Ces obligations mises à la charge de la caisse ont pour but de garantir le caractère contradictoire de la procédure aux diverses étapes de l’instruction du dossier par la caisse afin notamment de permettre à l’employeur de faire valoir ses observations préalablement à la décision de la caisse.
Ces dispositions présentent un caractère impératif, dès lors qu’elles sont d’ordre public, de sorte que les manquements de la caisse sont sanctionnés par l’inopposabilité de sa décision à l’employeur.
En l’espèce, force est de constater que la caisse a parfaitement respecté l’ensemble des obligations mises à sa charge par l’article R. 461-9.
Par courrier du 18 mars 2022 versé aux débats, la caisse a informé la société [5] de la réception d’un dossier complet le 8 mars 2022 et de la nécessité de procéder à des investigations complémentaires suivant le calendrier suivant :
— questionnaire employeur à compléter en ligne sous 30 jours,
— possibilité de consulter les pièces du dossier et de formuler des observations du 17 juin 2022 au 28 juin 2022 en ligne,
— possibilité de consulter le dossier au-delà de cette date jusqu’à la prise de décision,
— décision portant sur le caractère professionnel de la maladie au plus tard le 7 juillet 2022.
Ce courrier était accompagné de deux exemplaires de la déclaration de maladie professionnelle et de la copie du certificat médical initial.
La caisse produit l’accusé de réception de ce courrier recommandé, portant le même numéro de recommandé que celui figurant sur le courrier du 18 mars 2022 (2C 174 284 0530 0), mentionnant comme destinataire la société [5] et signé par celle-ci.
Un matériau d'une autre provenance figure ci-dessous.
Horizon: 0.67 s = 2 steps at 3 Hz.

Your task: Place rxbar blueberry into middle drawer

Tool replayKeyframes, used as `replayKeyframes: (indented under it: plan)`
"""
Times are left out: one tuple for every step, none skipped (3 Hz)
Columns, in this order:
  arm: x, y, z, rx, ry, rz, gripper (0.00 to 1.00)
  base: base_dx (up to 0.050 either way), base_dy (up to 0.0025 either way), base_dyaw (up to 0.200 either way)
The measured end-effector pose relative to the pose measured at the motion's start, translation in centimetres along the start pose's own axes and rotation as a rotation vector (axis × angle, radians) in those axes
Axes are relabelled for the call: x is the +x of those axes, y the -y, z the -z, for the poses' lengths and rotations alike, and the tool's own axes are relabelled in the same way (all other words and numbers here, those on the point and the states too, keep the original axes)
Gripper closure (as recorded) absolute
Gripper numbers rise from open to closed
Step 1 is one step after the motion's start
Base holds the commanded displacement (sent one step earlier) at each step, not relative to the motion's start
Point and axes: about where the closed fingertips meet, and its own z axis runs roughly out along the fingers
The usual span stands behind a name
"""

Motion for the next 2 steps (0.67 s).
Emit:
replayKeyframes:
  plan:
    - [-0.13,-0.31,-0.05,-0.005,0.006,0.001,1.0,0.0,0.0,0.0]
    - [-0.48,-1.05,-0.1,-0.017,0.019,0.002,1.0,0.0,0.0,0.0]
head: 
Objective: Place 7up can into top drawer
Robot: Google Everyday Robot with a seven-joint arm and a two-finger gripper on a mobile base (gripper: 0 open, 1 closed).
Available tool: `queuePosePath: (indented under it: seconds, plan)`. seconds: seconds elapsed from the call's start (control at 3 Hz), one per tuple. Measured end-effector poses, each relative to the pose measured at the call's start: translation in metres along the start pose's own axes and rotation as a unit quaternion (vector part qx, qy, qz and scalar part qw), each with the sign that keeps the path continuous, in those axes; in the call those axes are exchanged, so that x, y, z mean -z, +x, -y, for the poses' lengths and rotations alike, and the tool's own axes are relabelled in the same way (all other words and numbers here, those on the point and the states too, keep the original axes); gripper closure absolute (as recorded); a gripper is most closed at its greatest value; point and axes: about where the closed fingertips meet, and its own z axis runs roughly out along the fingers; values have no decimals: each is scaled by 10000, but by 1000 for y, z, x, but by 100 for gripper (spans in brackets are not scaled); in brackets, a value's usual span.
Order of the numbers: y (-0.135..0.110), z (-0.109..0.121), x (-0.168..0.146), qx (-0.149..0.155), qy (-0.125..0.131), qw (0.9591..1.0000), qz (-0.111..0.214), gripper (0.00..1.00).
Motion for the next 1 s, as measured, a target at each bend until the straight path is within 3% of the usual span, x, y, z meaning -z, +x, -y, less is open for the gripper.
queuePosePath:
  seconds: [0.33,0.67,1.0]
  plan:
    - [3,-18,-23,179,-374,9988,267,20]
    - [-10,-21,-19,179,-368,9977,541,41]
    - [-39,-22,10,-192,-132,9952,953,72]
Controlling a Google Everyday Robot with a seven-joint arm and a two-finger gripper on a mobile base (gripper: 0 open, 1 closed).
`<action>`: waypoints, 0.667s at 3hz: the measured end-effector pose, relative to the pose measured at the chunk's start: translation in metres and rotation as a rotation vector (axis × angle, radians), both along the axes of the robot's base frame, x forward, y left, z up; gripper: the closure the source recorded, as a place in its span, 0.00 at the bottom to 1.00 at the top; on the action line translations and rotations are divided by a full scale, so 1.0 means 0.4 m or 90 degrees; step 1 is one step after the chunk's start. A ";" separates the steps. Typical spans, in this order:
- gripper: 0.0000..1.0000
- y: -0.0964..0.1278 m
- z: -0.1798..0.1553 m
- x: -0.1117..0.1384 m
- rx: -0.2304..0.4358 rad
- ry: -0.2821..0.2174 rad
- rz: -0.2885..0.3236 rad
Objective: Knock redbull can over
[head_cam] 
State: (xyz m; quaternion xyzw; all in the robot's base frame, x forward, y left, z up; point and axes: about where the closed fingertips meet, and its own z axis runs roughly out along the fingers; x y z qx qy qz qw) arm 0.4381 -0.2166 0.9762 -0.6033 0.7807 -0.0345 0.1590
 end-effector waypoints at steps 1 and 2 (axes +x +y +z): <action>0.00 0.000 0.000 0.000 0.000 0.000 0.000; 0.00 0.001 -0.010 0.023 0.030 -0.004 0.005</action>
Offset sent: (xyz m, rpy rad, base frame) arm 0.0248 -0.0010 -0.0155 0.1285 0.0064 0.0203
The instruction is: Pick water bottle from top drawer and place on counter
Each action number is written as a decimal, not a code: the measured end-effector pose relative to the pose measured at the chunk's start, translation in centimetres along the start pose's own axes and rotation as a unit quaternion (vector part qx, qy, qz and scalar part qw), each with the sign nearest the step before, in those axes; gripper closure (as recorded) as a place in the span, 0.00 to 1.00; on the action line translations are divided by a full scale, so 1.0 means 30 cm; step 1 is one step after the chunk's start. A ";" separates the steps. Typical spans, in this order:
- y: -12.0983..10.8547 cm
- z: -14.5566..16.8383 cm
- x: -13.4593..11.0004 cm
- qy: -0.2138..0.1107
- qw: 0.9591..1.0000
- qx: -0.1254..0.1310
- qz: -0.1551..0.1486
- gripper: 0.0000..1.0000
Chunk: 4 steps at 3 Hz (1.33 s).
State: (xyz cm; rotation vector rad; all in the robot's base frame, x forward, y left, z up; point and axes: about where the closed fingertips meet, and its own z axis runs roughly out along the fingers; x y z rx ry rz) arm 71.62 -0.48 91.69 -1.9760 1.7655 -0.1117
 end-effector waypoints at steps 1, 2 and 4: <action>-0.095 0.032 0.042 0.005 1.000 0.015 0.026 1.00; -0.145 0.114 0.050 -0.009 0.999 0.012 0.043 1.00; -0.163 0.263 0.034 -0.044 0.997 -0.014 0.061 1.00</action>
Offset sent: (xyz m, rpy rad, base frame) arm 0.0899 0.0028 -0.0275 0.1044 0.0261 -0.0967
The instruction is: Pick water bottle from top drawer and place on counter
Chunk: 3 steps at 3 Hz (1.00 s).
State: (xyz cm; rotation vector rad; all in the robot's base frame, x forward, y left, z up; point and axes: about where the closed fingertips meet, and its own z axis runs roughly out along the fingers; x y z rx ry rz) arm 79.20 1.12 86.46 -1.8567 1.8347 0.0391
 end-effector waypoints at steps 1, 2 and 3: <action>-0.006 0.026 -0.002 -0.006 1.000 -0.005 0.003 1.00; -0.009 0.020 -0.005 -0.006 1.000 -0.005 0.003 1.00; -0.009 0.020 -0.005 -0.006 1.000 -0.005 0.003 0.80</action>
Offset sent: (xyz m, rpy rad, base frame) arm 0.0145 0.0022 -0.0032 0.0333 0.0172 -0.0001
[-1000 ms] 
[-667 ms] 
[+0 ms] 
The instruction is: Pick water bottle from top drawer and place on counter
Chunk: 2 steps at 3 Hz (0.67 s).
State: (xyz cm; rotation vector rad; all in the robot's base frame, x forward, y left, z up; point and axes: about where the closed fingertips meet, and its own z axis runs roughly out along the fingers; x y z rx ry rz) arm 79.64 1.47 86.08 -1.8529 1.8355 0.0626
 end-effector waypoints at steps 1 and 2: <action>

Par ce courrier, la caisse a satisfait à ses obligations d’information puisque la société [5] a été en mesure de connaître la date de prise de décision dans le respect du délai de 120 jours francs fixé par l’article R. 461-9, ainsi que des dates d’ouverture et de clôture de la période au cours de laquelle elle pouvait consulter le dossier et formuler des observations.
La société [5] a donc été valablement informée des différentes étapes de la procédure d’instruction.
Aucune atteinte au principe du contradictoire ne peut donc être opposée à la caisse. Ce second moyen est donc rejeté.
Sur les mesures accessoires
Conformément aux dispositions de l’article 696 du code de procédure civile, la société [5], qui succombe, est condamnée aux dépens.
PAR CES MOTIFS
— Déboute la société [5] de son recours ;
— Déclare opposable à la société [5] la décision de la [3] de prise en charge, au titre de la législation professionnelle, de la maladie déclarée par Madame [Y] [V] le 7 décembre 2021 ;
— Condamne la société [5] aux dépens.